▶ _Activity_:
Only the total should be returned: the number of lines in the data that hold the string "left".

════════════════════

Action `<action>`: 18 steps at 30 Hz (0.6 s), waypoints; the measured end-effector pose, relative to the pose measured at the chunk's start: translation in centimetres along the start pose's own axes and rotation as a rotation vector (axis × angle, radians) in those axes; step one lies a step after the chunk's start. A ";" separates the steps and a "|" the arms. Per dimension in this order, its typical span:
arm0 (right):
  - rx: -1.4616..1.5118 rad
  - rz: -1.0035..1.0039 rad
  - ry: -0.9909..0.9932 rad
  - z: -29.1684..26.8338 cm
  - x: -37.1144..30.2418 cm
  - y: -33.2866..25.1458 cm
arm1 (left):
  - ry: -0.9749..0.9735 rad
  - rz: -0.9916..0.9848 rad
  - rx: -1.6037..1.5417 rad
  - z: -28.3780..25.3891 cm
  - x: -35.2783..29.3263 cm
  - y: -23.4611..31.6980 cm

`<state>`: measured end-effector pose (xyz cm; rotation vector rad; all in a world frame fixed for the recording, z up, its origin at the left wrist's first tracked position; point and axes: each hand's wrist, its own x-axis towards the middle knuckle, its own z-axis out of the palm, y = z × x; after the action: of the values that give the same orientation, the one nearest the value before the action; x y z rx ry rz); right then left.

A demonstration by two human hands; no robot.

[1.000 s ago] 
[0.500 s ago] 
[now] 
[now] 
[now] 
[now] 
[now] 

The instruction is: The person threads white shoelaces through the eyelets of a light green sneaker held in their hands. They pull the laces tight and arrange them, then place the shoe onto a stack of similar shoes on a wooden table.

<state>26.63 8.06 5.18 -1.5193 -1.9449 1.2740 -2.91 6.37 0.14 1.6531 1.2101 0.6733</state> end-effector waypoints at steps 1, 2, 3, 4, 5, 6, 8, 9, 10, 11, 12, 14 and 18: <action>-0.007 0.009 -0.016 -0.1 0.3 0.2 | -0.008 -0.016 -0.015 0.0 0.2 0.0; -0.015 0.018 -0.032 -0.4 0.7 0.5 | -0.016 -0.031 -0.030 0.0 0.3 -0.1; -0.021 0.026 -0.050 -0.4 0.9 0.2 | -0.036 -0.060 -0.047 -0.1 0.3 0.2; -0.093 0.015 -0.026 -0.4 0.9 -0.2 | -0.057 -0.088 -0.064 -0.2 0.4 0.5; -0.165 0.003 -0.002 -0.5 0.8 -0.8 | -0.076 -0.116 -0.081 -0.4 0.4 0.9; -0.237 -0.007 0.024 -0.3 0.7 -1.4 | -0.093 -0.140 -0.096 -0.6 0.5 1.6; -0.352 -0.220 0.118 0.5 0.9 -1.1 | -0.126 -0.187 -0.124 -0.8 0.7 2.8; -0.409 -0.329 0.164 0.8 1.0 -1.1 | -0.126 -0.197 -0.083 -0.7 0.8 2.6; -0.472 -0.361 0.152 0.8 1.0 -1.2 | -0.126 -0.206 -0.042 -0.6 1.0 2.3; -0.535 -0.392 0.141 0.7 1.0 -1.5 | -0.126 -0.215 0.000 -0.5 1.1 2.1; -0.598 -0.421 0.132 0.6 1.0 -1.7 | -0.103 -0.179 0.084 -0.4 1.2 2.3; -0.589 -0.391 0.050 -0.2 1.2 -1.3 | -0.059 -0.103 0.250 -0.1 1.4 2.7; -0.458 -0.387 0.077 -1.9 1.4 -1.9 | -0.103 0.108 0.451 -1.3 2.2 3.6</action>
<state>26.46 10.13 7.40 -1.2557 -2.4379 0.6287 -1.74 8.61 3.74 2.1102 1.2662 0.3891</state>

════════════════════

▶ _Output of the exercise_:
2